◆ Problem details ◆
Extract precisely the lines that run from the line containing "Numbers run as" to the end of the records below, with both ends included and pictures omitted.

◆ Given information ◆

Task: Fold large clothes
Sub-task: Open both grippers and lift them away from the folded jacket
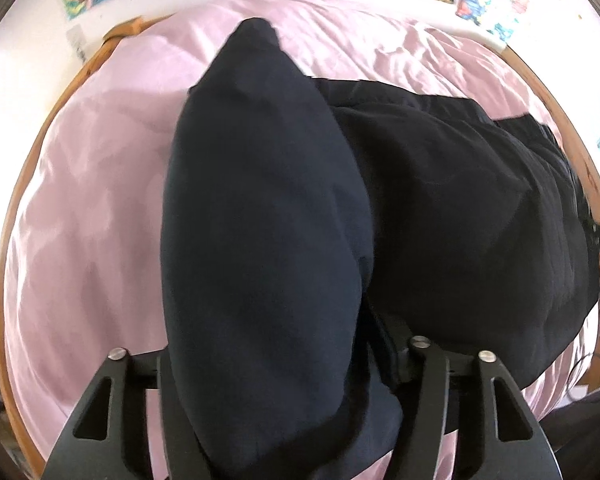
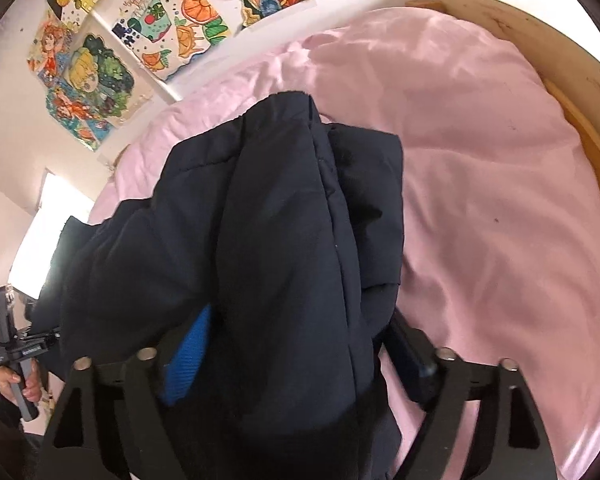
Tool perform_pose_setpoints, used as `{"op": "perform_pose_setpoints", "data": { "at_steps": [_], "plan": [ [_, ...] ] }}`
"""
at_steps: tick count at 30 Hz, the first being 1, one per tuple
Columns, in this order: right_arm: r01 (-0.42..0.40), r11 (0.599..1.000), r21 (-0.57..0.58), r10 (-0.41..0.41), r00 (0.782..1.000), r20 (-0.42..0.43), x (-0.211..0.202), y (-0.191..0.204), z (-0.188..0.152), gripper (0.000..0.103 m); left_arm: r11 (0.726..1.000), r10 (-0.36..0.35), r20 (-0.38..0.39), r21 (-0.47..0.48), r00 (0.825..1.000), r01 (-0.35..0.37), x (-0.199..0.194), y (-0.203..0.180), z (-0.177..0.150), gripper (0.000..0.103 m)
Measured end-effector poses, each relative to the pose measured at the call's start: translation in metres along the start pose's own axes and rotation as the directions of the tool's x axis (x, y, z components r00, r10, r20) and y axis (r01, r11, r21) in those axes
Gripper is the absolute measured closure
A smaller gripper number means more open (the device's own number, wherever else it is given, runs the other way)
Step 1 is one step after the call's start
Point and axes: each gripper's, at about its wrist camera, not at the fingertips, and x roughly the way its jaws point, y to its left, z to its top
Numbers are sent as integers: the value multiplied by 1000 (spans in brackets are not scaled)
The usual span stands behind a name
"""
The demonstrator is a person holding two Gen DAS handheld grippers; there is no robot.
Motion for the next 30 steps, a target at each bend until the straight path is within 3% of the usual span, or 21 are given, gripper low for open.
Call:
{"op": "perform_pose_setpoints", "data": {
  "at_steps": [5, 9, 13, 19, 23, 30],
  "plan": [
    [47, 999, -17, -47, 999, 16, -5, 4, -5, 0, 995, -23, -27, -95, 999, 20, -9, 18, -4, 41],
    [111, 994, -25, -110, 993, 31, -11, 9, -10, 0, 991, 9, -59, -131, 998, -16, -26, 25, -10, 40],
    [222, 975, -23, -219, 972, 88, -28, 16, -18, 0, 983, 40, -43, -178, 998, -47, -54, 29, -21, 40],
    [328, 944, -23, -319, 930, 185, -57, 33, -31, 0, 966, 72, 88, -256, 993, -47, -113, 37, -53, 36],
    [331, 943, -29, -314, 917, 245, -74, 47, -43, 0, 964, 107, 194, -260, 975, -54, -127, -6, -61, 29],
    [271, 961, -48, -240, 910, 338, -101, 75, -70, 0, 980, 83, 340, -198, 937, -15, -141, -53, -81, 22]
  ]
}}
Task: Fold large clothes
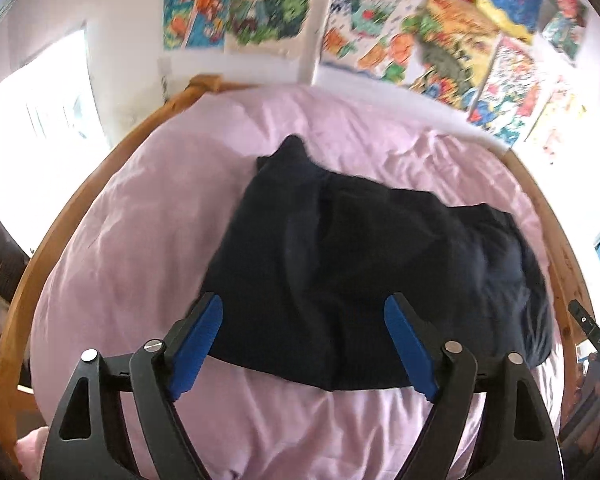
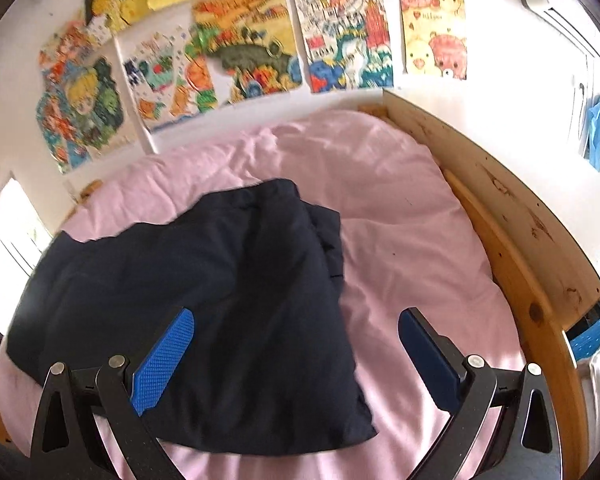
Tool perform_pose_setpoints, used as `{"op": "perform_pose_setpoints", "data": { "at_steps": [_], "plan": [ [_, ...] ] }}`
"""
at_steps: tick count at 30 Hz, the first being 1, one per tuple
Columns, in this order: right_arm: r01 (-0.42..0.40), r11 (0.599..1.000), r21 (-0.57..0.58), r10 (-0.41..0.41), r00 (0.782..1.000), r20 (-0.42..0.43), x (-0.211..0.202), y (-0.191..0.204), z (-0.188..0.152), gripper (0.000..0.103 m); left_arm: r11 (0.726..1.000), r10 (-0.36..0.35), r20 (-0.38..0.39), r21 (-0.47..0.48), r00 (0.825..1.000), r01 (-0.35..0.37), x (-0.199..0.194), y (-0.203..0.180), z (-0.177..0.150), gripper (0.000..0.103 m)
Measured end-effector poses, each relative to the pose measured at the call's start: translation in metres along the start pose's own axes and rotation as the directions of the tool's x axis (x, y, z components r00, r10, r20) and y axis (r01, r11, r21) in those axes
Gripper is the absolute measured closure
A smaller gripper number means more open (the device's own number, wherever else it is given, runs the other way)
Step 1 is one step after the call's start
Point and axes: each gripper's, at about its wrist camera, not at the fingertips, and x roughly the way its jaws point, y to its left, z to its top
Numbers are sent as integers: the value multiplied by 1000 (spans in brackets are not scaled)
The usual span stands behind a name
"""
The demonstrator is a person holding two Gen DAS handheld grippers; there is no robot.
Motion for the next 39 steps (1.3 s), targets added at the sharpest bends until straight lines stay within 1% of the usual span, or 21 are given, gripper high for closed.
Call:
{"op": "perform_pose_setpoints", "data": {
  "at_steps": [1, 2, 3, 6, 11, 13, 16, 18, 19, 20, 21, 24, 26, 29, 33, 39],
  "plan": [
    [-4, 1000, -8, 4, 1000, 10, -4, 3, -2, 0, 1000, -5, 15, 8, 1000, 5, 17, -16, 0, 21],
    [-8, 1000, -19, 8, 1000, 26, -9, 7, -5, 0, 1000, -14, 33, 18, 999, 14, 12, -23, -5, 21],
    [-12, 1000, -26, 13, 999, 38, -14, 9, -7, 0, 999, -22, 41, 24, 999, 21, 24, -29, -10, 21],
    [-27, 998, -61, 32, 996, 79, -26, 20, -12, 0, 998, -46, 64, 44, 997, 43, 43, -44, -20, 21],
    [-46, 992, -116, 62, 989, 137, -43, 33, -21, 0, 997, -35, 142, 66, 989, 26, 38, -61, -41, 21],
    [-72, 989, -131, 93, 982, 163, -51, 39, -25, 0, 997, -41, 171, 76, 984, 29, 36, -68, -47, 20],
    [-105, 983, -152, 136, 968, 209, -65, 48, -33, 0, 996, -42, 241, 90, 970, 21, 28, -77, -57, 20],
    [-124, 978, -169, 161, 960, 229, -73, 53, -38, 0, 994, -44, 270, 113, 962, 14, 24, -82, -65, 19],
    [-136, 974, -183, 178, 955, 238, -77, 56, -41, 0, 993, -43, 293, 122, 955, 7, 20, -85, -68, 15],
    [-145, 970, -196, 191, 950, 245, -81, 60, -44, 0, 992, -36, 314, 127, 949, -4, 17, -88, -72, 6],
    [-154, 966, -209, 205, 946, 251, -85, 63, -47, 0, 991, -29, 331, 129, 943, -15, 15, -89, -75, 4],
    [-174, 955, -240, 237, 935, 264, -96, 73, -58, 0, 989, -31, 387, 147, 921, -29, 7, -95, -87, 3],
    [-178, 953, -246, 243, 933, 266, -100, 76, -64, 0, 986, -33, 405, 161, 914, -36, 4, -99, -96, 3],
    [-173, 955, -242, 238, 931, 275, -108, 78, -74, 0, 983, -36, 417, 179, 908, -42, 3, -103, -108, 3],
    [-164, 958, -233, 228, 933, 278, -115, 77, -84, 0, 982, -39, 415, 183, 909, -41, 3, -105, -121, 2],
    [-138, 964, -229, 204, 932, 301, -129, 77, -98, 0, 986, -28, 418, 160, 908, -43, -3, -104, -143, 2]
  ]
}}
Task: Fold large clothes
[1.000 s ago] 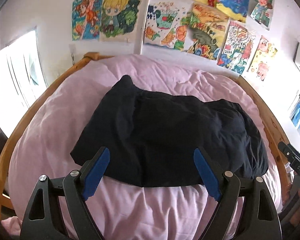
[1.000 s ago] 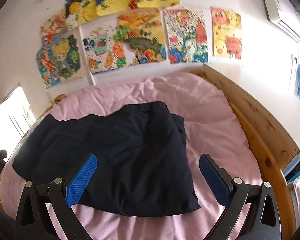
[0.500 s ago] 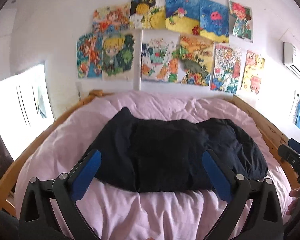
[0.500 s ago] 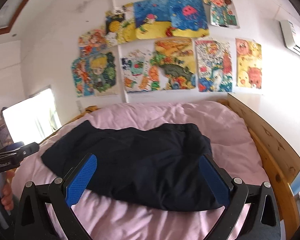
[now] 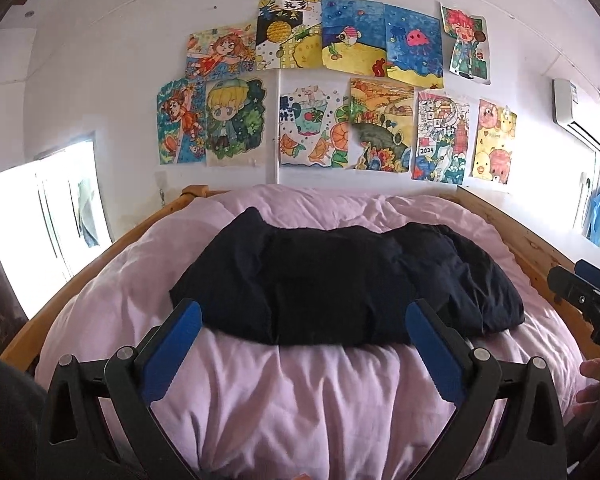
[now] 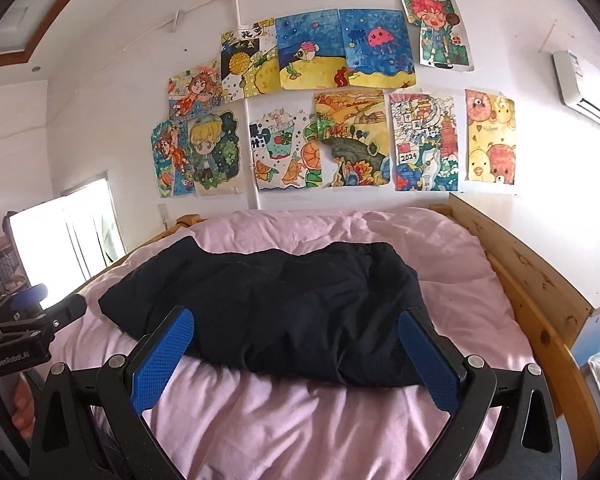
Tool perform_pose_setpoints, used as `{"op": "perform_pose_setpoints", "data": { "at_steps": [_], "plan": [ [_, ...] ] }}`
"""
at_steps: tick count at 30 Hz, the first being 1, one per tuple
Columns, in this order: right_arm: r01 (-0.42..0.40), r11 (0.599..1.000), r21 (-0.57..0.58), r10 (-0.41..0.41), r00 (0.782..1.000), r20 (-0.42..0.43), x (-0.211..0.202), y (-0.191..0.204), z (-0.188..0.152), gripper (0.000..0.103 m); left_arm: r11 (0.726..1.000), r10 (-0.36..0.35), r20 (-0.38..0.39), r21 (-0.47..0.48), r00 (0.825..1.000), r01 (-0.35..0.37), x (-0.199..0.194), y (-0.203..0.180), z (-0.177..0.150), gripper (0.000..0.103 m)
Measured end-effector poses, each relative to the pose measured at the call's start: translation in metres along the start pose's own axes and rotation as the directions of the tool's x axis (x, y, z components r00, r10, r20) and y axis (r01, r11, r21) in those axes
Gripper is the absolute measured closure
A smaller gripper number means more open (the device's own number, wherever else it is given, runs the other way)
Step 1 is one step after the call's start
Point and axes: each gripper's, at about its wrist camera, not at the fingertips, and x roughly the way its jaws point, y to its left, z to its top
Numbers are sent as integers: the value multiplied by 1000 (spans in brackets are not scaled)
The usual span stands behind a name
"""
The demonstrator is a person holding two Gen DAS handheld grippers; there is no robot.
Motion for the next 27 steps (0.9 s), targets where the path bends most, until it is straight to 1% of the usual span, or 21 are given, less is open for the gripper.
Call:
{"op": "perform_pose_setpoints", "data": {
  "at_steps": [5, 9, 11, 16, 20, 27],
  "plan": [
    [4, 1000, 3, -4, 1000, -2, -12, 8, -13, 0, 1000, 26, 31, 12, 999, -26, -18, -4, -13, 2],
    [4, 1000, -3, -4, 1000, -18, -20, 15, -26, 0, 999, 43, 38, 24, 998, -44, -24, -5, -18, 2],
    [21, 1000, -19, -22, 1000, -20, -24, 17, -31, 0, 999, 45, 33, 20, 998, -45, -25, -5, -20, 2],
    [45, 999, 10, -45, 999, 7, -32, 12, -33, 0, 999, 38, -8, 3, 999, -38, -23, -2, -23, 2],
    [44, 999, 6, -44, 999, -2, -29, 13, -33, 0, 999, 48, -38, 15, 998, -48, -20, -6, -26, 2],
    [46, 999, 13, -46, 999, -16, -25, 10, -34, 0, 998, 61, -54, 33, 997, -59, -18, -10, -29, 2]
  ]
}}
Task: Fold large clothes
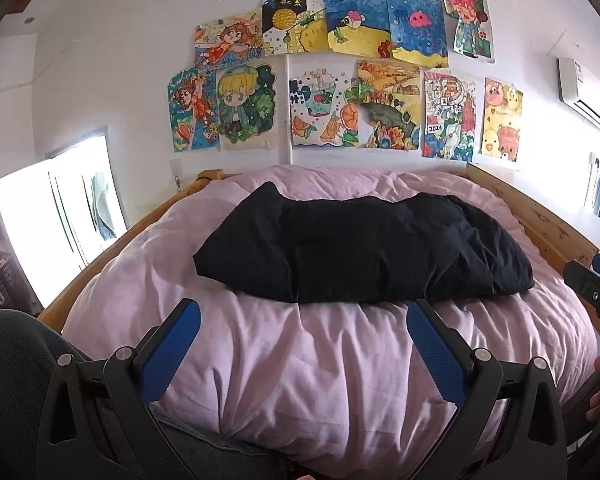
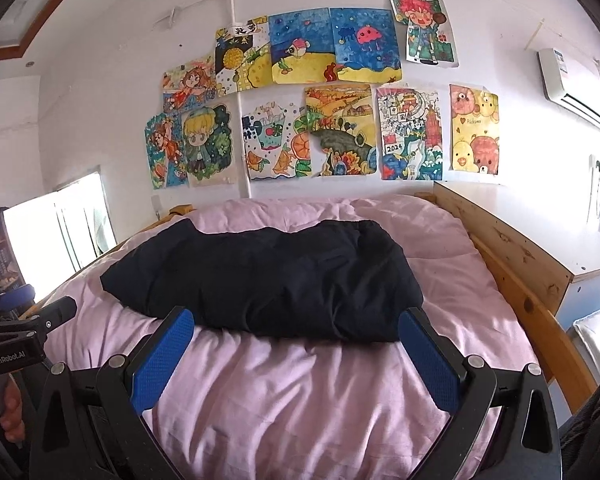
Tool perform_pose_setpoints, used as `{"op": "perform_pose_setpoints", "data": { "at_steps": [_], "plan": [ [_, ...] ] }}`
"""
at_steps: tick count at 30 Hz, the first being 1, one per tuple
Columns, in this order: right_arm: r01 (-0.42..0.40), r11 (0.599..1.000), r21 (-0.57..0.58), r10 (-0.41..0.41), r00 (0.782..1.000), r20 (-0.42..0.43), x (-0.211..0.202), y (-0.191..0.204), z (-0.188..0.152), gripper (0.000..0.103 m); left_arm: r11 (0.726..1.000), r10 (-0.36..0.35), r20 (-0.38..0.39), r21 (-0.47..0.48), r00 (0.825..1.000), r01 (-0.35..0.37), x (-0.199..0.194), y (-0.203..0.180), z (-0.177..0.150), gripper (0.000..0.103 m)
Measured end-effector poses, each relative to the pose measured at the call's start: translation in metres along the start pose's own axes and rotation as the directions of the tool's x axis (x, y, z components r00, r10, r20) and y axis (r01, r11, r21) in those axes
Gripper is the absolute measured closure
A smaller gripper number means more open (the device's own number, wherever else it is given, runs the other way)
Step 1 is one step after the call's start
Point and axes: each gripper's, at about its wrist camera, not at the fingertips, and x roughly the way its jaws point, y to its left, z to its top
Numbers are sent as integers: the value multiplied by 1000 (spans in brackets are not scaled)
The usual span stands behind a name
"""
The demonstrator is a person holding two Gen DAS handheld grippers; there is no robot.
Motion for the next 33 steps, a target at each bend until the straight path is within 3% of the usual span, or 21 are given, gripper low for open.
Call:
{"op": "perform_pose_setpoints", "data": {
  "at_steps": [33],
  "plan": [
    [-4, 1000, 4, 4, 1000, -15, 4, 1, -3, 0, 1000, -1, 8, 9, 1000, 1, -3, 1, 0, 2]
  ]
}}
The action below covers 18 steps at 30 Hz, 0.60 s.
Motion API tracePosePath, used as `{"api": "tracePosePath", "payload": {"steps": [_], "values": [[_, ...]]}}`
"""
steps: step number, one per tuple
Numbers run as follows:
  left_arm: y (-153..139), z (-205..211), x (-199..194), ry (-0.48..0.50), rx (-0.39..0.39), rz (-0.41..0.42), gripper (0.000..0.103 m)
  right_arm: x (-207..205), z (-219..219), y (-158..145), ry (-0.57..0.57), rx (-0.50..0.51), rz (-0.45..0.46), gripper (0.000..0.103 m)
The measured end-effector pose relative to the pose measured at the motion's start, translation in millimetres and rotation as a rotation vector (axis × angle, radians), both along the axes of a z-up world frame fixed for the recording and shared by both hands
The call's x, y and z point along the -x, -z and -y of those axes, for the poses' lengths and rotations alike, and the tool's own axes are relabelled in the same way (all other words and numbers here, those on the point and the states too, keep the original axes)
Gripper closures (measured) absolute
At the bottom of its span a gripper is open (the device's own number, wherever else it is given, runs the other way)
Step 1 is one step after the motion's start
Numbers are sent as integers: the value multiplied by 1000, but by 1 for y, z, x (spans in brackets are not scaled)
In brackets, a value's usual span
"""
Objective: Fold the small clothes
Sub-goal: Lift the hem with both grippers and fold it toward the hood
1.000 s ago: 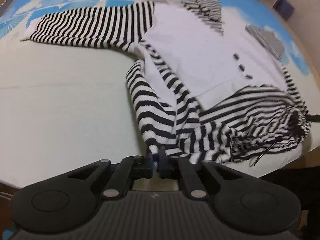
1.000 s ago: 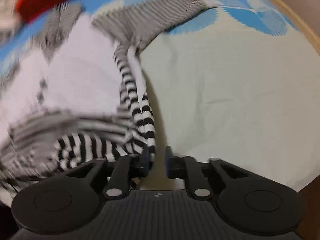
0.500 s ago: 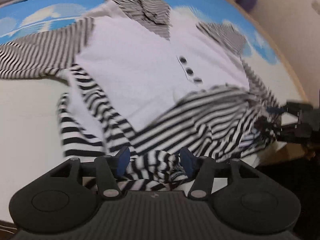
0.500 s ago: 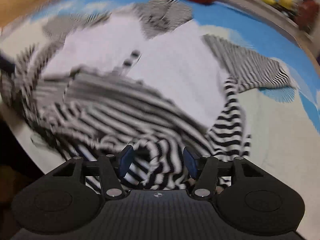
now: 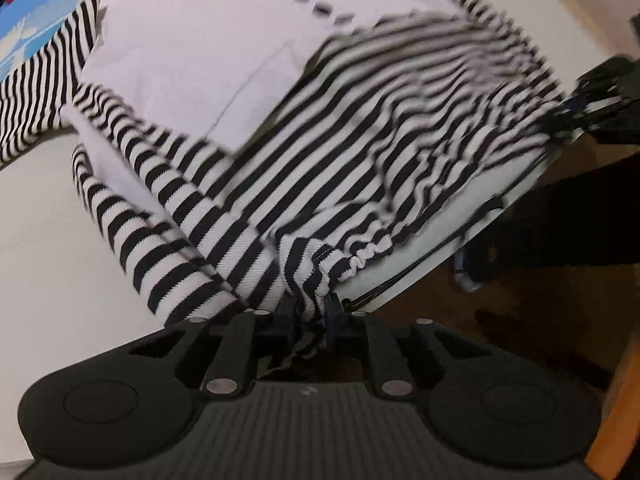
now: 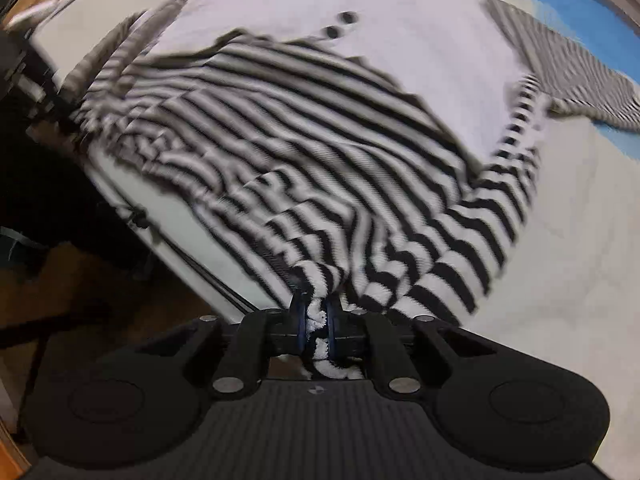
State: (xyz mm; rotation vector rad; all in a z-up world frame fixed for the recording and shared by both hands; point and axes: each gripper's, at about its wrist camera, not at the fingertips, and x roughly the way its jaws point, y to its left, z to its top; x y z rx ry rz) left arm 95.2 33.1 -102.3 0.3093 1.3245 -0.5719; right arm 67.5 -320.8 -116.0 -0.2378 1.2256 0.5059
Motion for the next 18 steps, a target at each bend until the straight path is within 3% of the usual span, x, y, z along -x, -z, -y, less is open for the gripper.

◆ Response area ◆
Numbers run as follows:
  left_arm: y (-153..139), z (-205..211), x (-199..194), ry (-0.48..0.50), rx (-0.39..0.39), rz (-0.41..0.42), gripper (0.000..0.103 m)
  right_arm: x (-207..205), z (-219..219), y (-158..145), ry (-0.57..0.57), rx (-0.50..0.51), rz (-0.45..0.46), gripper (0.000..0.103 m)
The measured end-effector pose relative to the pose measured at the motion's start, translation in millimetres and rotation as a rotation vector (axis × angle, radians), both along the axes of a z-up world frame fixed for the recording and shared by both hands
The call's x, y and z point along the -x, -z and -y of those axes, for the poses' lengths and rotations alike, and the tool's own axes are relabelled in the same way (all other words and numbers here, those on the point and the states too, keep the original axes)
Gripper closures (measured) absolute
At the bottom of its span a gripper is open (the device's own number, wherever else it is given, runs the other way)
Step 1 is one step after the motion's start
Numbers are sent as integers: the value multiplied by 1000, but by 1 for y, z, x (spans in brackets are not scaled)
In brackets, a value's usual span
"""
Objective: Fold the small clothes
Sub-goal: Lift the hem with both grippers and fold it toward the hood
1.000 s ago: 
1.000 s ago: 
0.500 s ago: 
0.500 s ago: 
now: 
now: 
State: (xyz mm; rotation vector rad; all in a z-up world frame fixed for the recording and shared by both hands; point and axes: each gripper's, at about its wrist camera, not at the fingertips, and x roughly the way its jaws point, y to its left, z to its top; x y z rx ry rz) left arm 95.2 33.1 -102.3 0.3093 1.3245 -0.5719; right arm 67.5 -320.8 -116.0 -0.2378 1.2256 0.5059
Motion for the next 18 steps, a target at each bend until the straight path is within 3% of the usual span, x, y, z along -x, -z, -y, less is open for the gripper.

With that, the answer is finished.